Maine’s consumer office “continues to receive calls from their customers who are experiencing service problems and are not getting good response from Consolidated,” said Maine Public Advocate Barry Hobbins. “Many callers have stated that they had to wait weeks to get repairs.” The advocate’s office at first gave Consolidated “benefit of the doubt” because it “came in under bad circumstances” and with “good intentions,” he said: “The honeymoon is over.” A Consolidated attorney who spoke with Hobbins after Tuesday’s meeting was “forthright” about problems, and the company seemed to get the message they must do better, Hobbins said. The Brooksville probe could take six months, he estimated.

Brooksville citizens saw “numerous” landline outages over a one-month period in the town that also has poor wireless service, they complained July 31 in docket 2018-00219. “Many of our residents are elderly, do not have cell phones and do not have the mobility to go to a neighbor's house if there is an emergency.” The company isn’t explaining problems or being clear about when service will be restored, they said. The telco responded Aug. 17 that it’s making repairs and giving service credits. In a Sept. 18 update, the company said it completed a fiber upgrade.
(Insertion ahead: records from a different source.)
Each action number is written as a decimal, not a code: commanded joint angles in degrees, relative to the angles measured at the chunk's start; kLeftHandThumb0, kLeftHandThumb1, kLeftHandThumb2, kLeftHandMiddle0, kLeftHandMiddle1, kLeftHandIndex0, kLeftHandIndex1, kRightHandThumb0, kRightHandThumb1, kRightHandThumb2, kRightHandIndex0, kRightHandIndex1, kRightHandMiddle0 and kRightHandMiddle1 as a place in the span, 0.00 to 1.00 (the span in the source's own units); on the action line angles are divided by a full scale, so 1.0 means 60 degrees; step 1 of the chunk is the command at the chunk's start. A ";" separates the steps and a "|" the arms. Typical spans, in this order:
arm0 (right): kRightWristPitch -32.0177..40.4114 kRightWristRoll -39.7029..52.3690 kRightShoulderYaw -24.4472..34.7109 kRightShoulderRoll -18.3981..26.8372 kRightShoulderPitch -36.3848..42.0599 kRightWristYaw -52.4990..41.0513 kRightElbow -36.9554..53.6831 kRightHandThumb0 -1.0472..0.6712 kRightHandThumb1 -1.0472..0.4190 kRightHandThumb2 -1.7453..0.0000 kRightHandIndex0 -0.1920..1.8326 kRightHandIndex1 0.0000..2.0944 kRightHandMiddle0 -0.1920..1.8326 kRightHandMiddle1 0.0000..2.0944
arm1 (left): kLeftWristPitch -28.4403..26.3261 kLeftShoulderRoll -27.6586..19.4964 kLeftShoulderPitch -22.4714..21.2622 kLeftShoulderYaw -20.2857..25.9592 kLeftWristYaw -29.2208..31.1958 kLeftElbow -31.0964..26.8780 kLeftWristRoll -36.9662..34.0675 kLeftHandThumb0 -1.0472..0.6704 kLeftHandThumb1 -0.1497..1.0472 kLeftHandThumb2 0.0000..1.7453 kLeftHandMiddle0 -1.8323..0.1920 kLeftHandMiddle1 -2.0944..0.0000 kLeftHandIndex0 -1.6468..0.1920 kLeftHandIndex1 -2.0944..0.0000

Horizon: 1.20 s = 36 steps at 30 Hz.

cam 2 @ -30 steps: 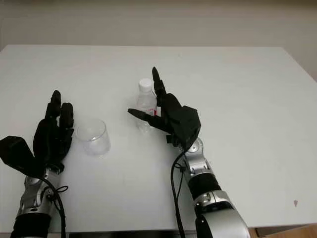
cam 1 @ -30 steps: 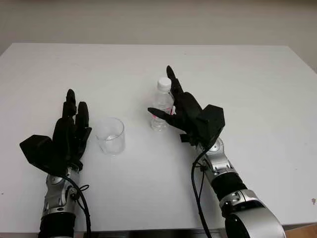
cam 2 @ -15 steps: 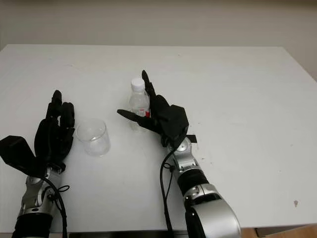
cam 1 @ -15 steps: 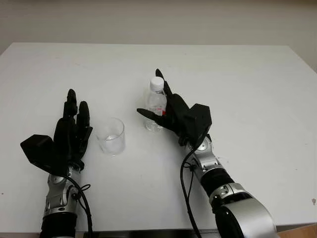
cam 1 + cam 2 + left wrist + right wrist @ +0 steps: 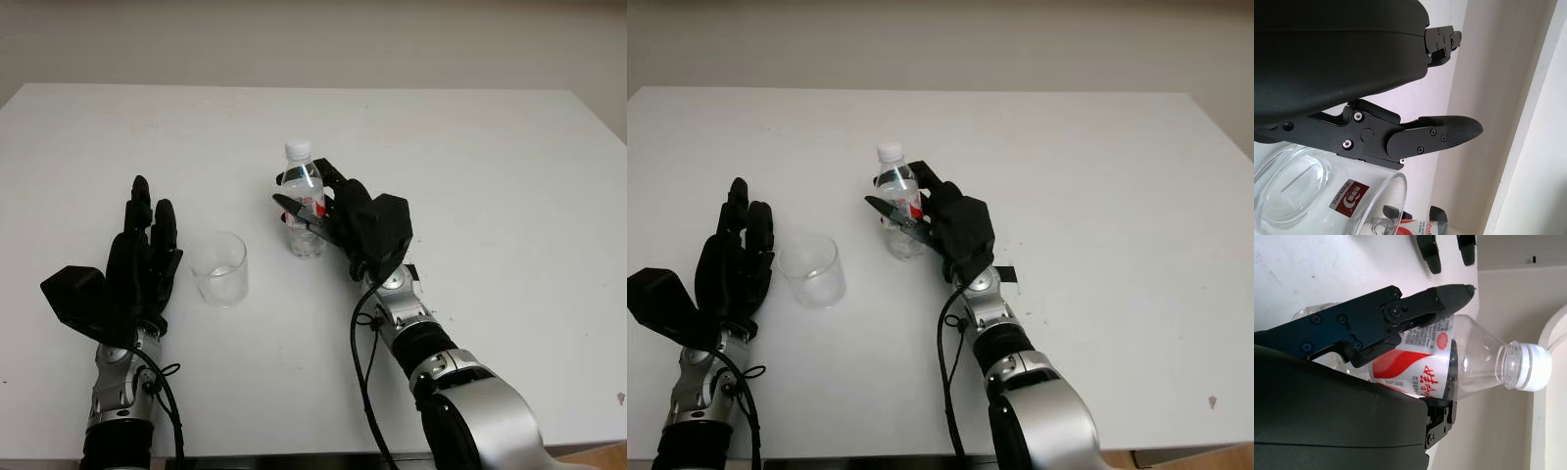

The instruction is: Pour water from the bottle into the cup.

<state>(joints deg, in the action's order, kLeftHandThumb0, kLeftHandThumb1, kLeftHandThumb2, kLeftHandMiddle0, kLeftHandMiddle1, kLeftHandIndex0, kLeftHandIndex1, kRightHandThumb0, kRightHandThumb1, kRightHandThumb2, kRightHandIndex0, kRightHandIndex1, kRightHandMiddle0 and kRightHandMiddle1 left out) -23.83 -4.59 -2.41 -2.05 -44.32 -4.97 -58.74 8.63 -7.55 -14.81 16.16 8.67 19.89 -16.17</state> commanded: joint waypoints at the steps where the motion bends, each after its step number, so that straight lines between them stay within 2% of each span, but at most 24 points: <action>1: -0.0257 -0.0136 -0.0116 0.0056 -0.0106 -0.0041 -0.0053 0.42 0.00 0.75 0.99 1.00 0.92 1.00 | 0.0008 0.0051 0.0048 0.0002 0.0015 0.0201 -0.0002 0.25 1.00 0.28 0.95 0.97 0.95 0.97; 10: -0.0698 -0.0524 -0.0281 0.0111 -0.0164 0.0263 -0.0223 0.43 0.00 0.74 1.00 1.00 1.00 1.00 | 0.0071 0.0053 0.0007 0.0035 0.0035 0.0274 -0.0029 0.25 1.00 0.28 0.95 0.97 0.95 0.97; 21: -0.1016 -0.0728 -0.0247 0.0234 -0.0368 0.0897 -0.0012 0.45 0.00 0.73 1.00 1.00 0.97 1.00 | 0.0052 -0.0020 -0.0018 0.0037 0.0095 0.0261 -0.0020 0.25 1.00 0.29 0.95 0.98 0.96 0.98; 25: -0.1071 -0.0866 -0.0262 0.0421 -0.0513 0.1212 0.0068 0.44 0.00 0.76 1.00 1.00 0.90 1.00 | 0.0032 -0.0026 -0.0028 0.0029 0.0033 0.0249 0.0023 0.25 1.00 0.29 0.95 0.97 0.95 0.97; 36: -0.0996 -0.1626 -0.0603 0.1029 -0.1303 0.1683 -0.0075 0.41 0.00 0.79 0.83 1.00 0.66 1.00 | 0.0021 -0.0048 -0.0074 0.0043 0.0099 0.0291 -0.0026 0.26 1.00 0.29 0.95 0.98 0.96 0.98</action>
<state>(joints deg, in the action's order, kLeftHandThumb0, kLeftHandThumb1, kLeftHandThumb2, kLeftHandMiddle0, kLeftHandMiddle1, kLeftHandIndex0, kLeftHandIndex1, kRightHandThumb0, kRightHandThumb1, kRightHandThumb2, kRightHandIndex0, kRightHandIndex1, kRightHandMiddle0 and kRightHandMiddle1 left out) -29.23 -13.88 -5.54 3.62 -49.79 4.96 -59.75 9.10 -7.86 -15.46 16.30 9.15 20.88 -16.18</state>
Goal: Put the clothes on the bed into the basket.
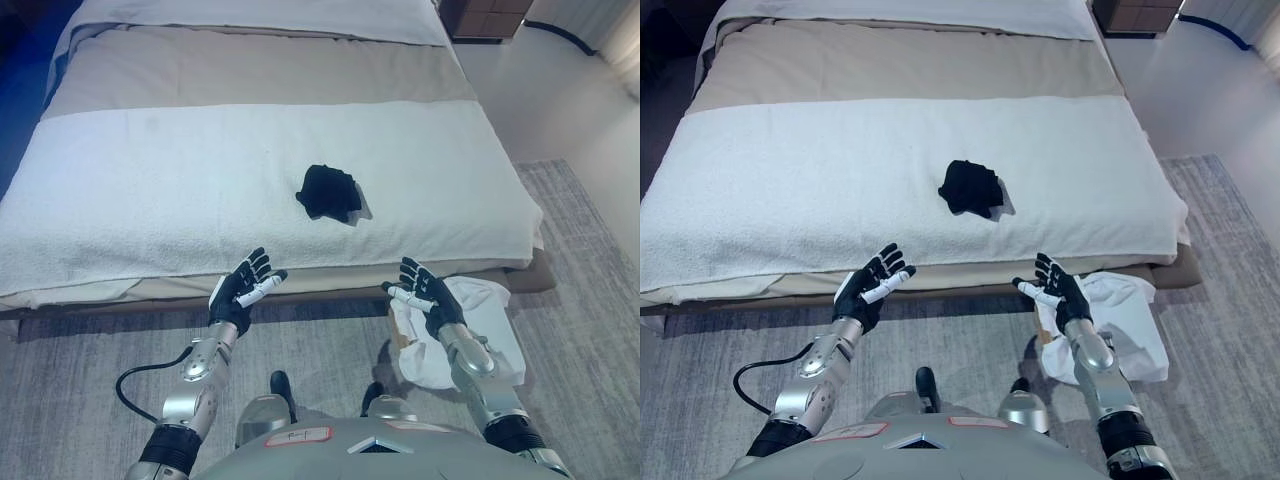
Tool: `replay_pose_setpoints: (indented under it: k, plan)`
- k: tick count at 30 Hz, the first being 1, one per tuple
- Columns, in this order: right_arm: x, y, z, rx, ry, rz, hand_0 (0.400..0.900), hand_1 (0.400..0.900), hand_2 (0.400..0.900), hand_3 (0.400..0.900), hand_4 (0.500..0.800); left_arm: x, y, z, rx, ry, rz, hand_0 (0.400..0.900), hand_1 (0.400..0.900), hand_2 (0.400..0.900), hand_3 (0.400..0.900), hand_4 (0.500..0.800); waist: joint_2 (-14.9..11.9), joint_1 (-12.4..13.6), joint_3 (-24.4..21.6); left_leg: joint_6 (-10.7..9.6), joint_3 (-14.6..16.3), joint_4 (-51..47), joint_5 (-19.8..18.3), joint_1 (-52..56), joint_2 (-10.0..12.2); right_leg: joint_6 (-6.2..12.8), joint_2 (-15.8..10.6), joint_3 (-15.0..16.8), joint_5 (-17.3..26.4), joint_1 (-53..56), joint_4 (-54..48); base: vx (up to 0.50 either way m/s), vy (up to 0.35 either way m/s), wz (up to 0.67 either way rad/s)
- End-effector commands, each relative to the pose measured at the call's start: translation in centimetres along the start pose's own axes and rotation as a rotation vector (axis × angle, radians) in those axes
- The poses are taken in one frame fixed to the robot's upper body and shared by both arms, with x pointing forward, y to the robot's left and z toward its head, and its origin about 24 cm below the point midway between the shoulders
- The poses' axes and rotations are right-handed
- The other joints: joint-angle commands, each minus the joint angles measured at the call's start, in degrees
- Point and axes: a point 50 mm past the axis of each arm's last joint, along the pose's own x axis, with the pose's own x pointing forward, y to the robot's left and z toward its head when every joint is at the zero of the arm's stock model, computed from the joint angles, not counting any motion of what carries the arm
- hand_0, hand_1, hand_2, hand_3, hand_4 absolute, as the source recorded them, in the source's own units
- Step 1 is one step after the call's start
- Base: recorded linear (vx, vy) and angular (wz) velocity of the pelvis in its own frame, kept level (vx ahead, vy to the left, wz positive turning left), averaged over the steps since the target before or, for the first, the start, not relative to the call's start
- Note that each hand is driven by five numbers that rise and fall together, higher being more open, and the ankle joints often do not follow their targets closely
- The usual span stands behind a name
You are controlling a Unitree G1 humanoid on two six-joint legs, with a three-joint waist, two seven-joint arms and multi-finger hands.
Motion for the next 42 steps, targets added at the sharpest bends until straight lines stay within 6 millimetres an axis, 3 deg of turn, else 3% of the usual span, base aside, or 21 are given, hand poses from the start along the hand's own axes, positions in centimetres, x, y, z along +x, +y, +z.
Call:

Brooksville citizens wrote back Sept. 24 that the company’s response “in no way addresses the CONTINUING problems we are having with our ESSENTIAL phone service, which Consolidated is required to maintain in good working order as provider of last resort in remote rural areas like ours.”

It is our highest priority to improve service and repair levels in Brooksville," said Shultz. "We believe we have adequately resolved service issues in the town." The recently completed fiber upgrade will support affected facilities, the Consolidated official added.

Vermont DPS found Consolidated "failed to meet the baseline quality standard for customer troubles cleared within 24 hours by a large margin and that the margin has increased over recent months,” the PUC said in a Sept. 26 order opening an investigation in docket 18-3231-PET on compliance with retail service quality standards. DPS cited the company's quarterly service quality performance index reports. “Consumer complaints received from Consolidated customers related to service outages between July and September of 2018 has increased by 2,760% over the same period in the previous year,” while complaints about installation delays between July and September this year increased 500 percent, it said.

Consolidated was cooperating with an informal inquiry, but Vermont DPS sought a formal PUC probe “to determine whether Consolidated is taking measures to ensure prompt and reliable service consistent with its service quality obligations,” said last week’s order: “Consolidated’s recent Service Quality Performance Index reports, and the negative performance trends indicated by those reports, raise significant questions about Consolidated’s compliance with the service quality obligations it assumed” in the merger OK. The PUC scheduled an Oct. 11 prehearing conference.